-- PROBLEM REQUIREMENTS --
Restate word for word the lines in the listing below, starting at the line containing "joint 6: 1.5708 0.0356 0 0" and ending at the line containing "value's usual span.", both included; leave out the rest.

- - - - - - -

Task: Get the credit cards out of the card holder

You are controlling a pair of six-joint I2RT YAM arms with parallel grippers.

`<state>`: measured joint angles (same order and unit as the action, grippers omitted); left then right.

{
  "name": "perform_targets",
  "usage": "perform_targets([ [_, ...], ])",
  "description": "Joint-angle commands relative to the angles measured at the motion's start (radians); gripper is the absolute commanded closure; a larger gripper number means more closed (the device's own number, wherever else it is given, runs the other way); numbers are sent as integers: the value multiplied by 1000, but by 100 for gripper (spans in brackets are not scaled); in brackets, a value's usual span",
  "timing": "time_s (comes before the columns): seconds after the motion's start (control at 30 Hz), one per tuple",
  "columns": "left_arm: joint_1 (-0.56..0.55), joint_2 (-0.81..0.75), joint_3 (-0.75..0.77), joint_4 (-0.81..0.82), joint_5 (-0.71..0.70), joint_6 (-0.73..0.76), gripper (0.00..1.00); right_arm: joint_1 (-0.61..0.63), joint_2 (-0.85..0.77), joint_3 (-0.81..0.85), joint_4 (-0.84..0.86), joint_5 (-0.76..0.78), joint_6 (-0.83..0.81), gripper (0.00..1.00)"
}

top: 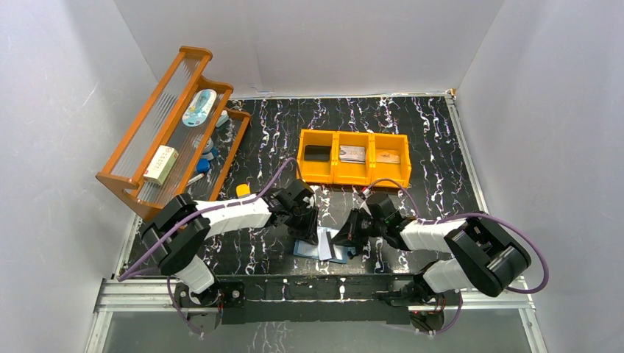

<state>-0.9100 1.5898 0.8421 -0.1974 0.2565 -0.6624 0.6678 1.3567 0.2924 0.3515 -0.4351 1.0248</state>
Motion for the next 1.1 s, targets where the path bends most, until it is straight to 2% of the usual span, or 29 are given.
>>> perform_targets([
  [0.0,-1,14,-53,-27,-22,-9,83,-1,19,11,-60,62,22,86],
  [0.2,-1,7,-113,12,16,-25,84,-1,22,-3,-9,32,46,77],
  [0.3,-1,0,-128,16,12,-34,84,0,18,-25,71,-8,77,73],
  [0.5,-1,9,-145,34,17,-54,84,4,40,-36,182,-64,106,71],
  [0.67,-1,-1,-151,36,7,-64,85,18,74,-19,226,-112,84,74],
  [0.8,-2,-12,-154,33,-2,-73,84,22,82,-8,202,-92,82,84],
  [0.93,-1,-51,-155,13,-31,-84,83,22,26,10,86,-32,50,93],
  [1.07,-1,-128,-145,-15,-80,-85,78,22,-87,84,-139,51,-22,97],
])
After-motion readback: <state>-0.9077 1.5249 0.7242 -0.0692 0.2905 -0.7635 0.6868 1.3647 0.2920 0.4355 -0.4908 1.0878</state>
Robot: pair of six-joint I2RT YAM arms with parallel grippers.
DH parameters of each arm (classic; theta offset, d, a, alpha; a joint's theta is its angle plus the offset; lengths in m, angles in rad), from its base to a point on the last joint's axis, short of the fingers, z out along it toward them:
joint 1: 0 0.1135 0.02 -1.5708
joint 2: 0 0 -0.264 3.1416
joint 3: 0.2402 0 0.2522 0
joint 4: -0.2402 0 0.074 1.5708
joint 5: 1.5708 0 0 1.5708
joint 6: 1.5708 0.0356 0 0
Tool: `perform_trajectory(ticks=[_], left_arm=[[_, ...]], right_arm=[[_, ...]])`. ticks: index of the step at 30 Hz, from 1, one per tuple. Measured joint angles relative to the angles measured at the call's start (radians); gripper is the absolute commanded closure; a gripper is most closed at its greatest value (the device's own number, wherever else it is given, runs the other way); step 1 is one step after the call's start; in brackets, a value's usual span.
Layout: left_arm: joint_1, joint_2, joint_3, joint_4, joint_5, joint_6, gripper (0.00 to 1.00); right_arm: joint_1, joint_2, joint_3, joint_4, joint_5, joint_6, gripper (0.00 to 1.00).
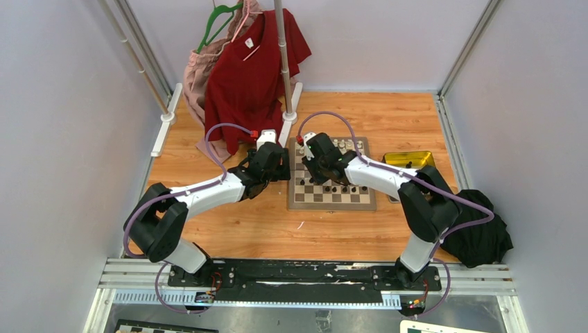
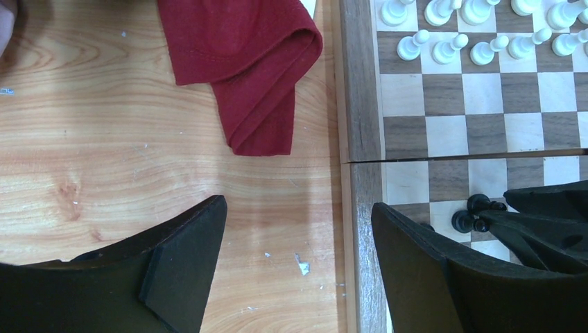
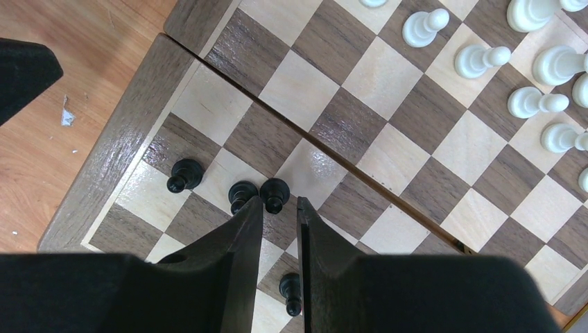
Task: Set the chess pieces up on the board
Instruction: Pick up the chess piece from the chessboard.
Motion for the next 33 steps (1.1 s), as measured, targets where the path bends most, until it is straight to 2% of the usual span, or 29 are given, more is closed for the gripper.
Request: perform_trajectory(ticks=[9, 21, 33], left_arm=[[0.000, 0.009, 0.000, 0.000, 0.000, 0.000, 0.18], [0.000, 0.017, 0.000, 0.000, 0.000, 0.001, 0.18], [0.000, 0.019, 0.002, 0.000, 0.000, 0.001, 0.18]], right_arm=[[-0.004, 0.015, 0.012, 0.004, -0.001, -0.011, 0.76], [-0.013, 0.029, 0.035, 0.006, -0.010, -0.023, 0.97], [-0.013, 0.016, 0.035, 0.005, -0.010, -0.023, 0.98]])
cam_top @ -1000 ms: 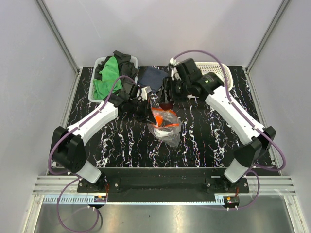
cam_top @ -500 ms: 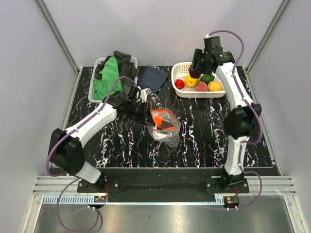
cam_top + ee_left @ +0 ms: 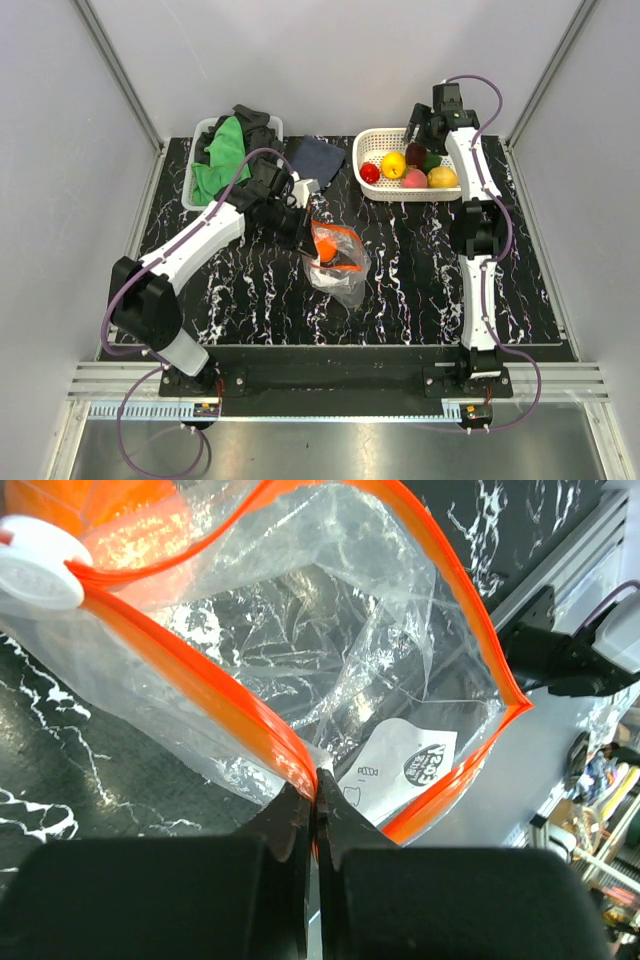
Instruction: Open the zip-top bag and remove the fake food
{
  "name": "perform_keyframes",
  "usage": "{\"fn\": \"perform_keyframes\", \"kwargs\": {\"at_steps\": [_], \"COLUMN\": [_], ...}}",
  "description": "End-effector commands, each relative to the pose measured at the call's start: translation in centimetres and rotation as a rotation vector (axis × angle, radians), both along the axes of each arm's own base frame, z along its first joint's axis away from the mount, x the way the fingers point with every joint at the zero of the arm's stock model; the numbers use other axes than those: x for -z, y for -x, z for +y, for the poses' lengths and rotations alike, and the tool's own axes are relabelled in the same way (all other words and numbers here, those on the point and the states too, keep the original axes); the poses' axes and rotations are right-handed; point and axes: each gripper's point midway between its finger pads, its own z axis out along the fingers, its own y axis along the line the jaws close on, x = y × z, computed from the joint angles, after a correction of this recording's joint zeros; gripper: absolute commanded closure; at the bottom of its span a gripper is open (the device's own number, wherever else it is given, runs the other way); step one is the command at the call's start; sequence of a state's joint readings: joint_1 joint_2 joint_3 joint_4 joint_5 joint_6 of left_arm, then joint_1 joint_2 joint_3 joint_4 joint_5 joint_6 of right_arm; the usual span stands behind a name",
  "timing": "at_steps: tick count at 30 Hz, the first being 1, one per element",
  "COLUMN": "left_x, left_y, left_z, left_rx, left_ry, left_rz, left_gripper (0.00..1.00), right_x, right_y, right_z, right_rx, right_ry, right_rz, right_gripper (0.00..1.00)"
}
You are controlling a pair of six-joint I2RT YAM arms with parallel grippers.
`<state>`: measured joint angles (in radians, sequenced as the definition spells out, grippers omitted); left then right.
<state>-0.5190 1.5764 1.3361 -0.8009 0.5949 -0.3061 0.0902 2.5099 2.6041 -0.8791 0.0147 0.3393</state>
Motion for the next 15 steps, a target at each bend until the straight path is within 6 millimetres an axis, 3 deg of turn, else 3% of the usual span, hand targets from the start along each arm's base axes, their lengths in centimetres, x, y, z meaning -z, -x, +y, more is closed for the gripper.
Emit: {"fn": "perform_keyframes", "kwargs": {"at_steps": [1, 5, 6, 8, 9, 11, 12, 13, 14, 15], "left_x": [-1.4, -1.6, -1.8, -2.2, -2.4, -2.8, -2.9, -3.0, -3.5, -3.7], "left_y": [-0.3, -0.7, -0.8, -1.1, -1.2, -1.6, -1.7, -1.9, -2.0, -2.2], "left_z": [-0.2, -0.3, -0.5, -0.7, -0.8, -1.1, -1.3, -1.5, -1.6, -1.7], "left_rx": [0.050, 0.047, 0.043, 0.038, 0.028, 0.020, 0.016, 0.014, 0.012, 0.003], "left_ry": [0.010, 0.011, 0.016, 0.025, 0.026, 0.033, 0.039, 0.043, 0.050, 0.055], "left_rz": [-0.061, -0.067, -0.064, -0.067, -0.064, -0.066, -0.060, -0.055, -0.060, -0.056], "left_gripper": [1.00, 1.00, 1.00, 1.00, 1.00, 1.00, 1.00, 1.00, 1.00, 1.00], "right_x": [-2.9, -5.2, -5.3, -7.2, -6.7, -8.6, -7.3, -9.0, -9.2, -7.9], "right_y": [-1.5, -0.6, -0.1, 1.4, 2.3, 4.5, 5.9, 7.2, 8.3, 9.9], "right_z": [0.1, 0.7, 0.7, 1.3, 1.6, 3.0, 4.2, 5.2, 5.9, 7.6], "right_rx": [-0.009, -0.023, -0.022, -0.024, -0.028, -0.057, -0.085, -0.124, -0.152, -0.205], "right_ry": [-0.011, -0.047, -0.052, -0.092, -0.108, -0.172, -0.182, -0.199, -0.201, -0.195], "right_rz": [-0.097, -0.115, -0.103, -0.096, -0.061, -0.042, 0.011, -0.001, 0.009, 0.055], "right_gripper": [0.05, 0.02, 0.02, 0.02, 0.02, 0.02, 0.02, 0.02, 0.02, 0.02]}}
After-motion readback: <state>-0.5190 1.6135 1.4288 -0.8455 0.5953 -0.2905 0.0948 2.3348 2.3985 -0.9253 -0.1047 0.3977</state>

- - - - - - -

-- TASK RESULT --
joint 6: 1.5708 0.0356 0 0
Tool: `perform_trajectory(ticks=[_], left_arm=[[_, ...]], right_arm=[[_, ...]])`. ticks: index of the step at 30 Hz, from 1, one per tuple. Measured joint angles relative to the angles measured at the call's start (radians); gripper is the absolute commanded closure; a gripper is most closed at its greatest value (the device's own number, wherever else it is given, runs the other way); step 1 is one step after the call's start; in brackets, a value's usual span.

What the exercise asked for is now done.